The cells that can mobilize for breast cancer (upper row) form a spherical shape and appear less densely packed than their neighbors, as compared with resting cancer cells (lower row) with the same shape and size over time. Image credit: Soft Matter Physics Division Leipzig, Steffen Grosser

The tumor cells tend to be clustered in the early stages of development. As the tumor grows, however, specific cells break out of the cluster and move to distant regions in the body. This process, also known as metastasis, is why most cancers become fatal (see Targeting metastasis to stop the spread of cancer). If there was an easy, fast method to detect these restive cells early, the doctors and patients could have more time to tailor treatment plans.

In an upcoming investigation published in Physical Review X, scientists of Leipzig University in Germany potentially made the first steps towards this goal by identifying a manageable list of criteria for determining the breast cancer cells that can be mobilized under a microscope. This is an early stage in the development of metastasis. They have nuclei that are longer and smaller in size than their counterparts, as compared to the immobile tumor cells.
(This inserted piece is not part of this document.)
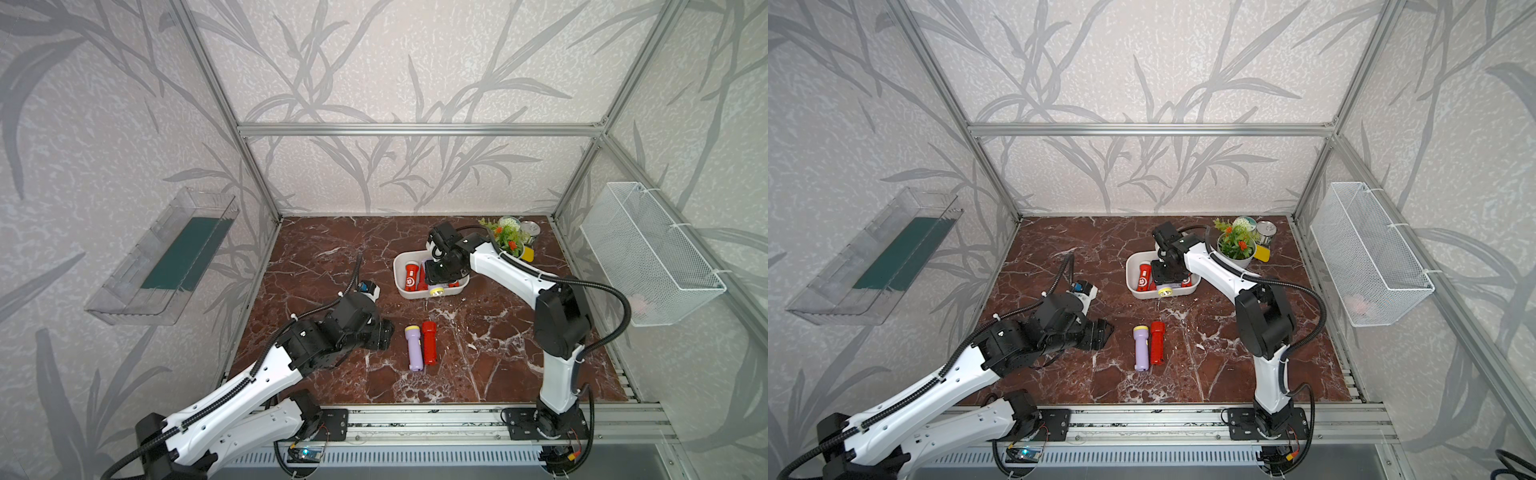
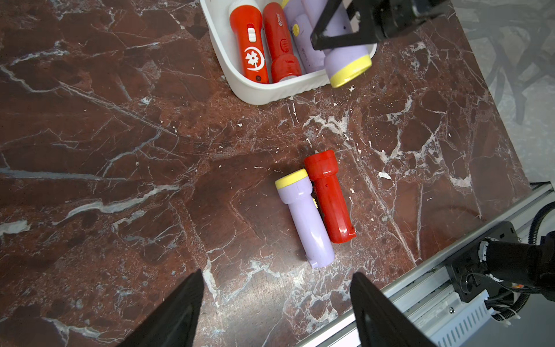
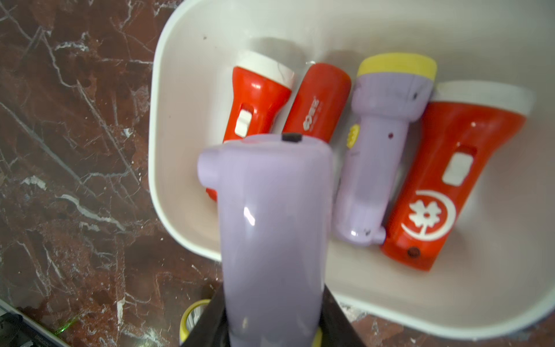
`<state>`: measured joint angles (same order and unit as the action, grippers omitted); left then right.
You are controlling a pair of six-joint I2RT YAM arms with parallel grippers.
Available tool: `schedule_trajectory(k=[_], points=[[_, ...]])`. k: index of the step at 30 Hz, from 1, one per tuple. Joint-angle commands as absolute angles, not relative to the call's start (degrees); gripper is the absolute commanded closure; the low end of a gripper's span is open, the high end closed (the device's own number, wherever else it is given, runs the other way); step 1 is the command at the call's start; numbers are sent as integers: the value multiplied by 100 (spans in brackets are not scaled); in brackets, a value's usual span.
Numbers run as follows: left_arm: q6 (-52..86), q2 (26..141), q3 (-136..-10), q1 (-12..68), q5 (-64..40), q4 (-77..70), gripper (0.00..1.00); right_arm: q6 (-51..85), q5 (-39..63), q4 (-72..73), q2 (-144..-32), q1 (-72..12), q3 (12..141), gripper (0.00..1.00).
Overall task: Put the flashlights into the storage boxes
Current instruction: Place the flashlight at the storage box.
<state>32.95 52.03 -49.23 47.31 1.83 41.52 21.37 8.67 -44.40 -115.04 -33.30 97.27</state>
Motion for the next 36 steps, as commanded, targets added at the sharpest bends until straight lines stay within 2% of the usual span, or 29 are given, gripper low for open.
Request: schedule_trajectory(k=[1,7,18,20,22,25,29,36], points=[[3250,5287,-4919,4741,238,4067,20,1942,1172,-4693,-11885,-3177,10309,60],[3209,5512,-5034,4711,315,4033,20,1872,1345,-4892,-12606,-2884,11027,60],[3096,6075,-5343,4658,219,3896,20,1846,1534,-4663,-12895,-2654,10898,58],[3095,6141,-5363,4661,197,3887,20,1846,1538,-4649,-12918,-2654,10899,55],[3101,6178,-5373,4649,176,3884,20,1822,1547,-4646,-12905,-2654,10889,47],[3118,6180,-5353,4652,162,3866,20,1819,1554,-4558,-12749,-2654,10777,41],[3173,6187,-5285,4654,201,3776,20,1793,1504,-4579,-12333,-2654,10609,41],[3356,6360,-5027,4650,120,3473,20,1767,1410,-4473,-10881,-2653,9620,40]])
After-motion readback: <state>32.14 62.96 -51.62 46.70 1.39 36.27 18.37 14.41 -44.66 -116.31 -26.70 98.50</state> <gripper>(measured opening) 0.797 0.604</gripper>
According to the senior writer and physicist of soft matter Josef Ka, finding mobile tumor cells in biopsies may one day assist oncologists in identifying high-risk patients before cancer spreads,

When doctors are the majority to detect cancer, they tell patients that it is likely to spread once it is metastasized from a local tumor lymph node nearby. However, invading lymph nodes isn’t a good indicator of diagnosis, Kas says. The study reveals that among women who develop distant tumors, 30% will never create cancerous lymph nodes. For those who experience cancer and infiltrate lymphatic tissue, around 1/3 will never have distant tumors develop in other areas of their body. The current study sought an improved biomechanical marker for cell mobility.

In the field of physicists studying cancer, researchers typically discuss groups of cells as “jammed,” meaning that particles are packed so tightly together that they cannot move. They are also “unjammed,” meaning that cells can move together and swap positions as they slide over one another. Kas and his group, along with other physicists investigating asthma and cancer in the past decade, studied the unjamming of cells. In the latest study, Kas and collaborators wanted to document clinically how unjamming is an integral part of the metastatic process. “This is the first time soft matter physics may enter the clinic,” Kas declares.

The project began with digital scans of paper-thin slices from tumors taken from 1,380 breast cancer patients. Each piece was between 3 and 5 micrometers thick and contained one layers of cells. The lead author Pablo Gottheil, a doctoral student in Kas’s group, measured the shape of cells, nucleus shape, and size of cells using computer vision and machine learning algorithms. He discovered that the space between the adjacent cells increased dramatically for cancer patients to spread.

Nowadays, when doctors attempt to evaluate the prognosis of patients, they take into consideration the size of the tumor, its degree, and whether it has spread into lymph nodes. When Gottheil incorporated his biomarkers into the existing prognosis models, he discovered an increase of 26% in the accuracy of predicting outcomes of the 1,380 patients. To illustrate this, he suggests, imagine that a physician has two patients and is trying to determine which one is more at risk. By using established risk indicators, a doctor will be able to make the right prediction a certain percent often. If the doctor were to consider the biomarkers that indicate cell mobility, they would be successful 26% more often, Gottheil states. Clinical follow-up trials are required to establish if these conclusions are held across a wider array of samples and in a broader range of cancer. If they succeed, Kas hopes that cell-to-cell density and nuclear lengthening could one day be used as easy tests for diagnosing pathology in labs across the globe.

The Tumor Biologist Michael Rogers at Harvard Medical School and Boston Children’s Hospital in Massachusetts is calling this research interesting. Cancer is often viewed by biological and chemical signaling according to him. It’s important to look at it as a result of mechanical forces. It’s also important to establish the cells that have an increased risk of the spread of cancer and the possibility of death, says.

However, Rogers is one of the few who has a reluctance to apply the concept of “cellular unjamming” to this situation. The phenomenon the researchers observed, he claims, should not be explained as the fluid dynamic “when a developmental description is better supported in the literature.”

Rogers believes that interactions between adjacent breast cancer cells keep them in place. He observes that breast cancer cells can move as sheets in the initial stages of the development of tumors with tight junctions among the cells of neighbors. As cancer progresses, however, the cells are known to lose some of their communication ability and become disorganized, in a process called epithelial-mesenchymal transition, or “EMT.” Rogers suspects that the increase in cellular mobility over time is just an intermediate step in breaking epithelial cell junctions. “In other words, what they describe as unjamming looks like dedifferentiation or EMT to me and the latter processes are much better understood in the cancer context,” Rogers states. However, he applauds the research paper for identifying an approach to identify the cells with a high likelihood of metastasis.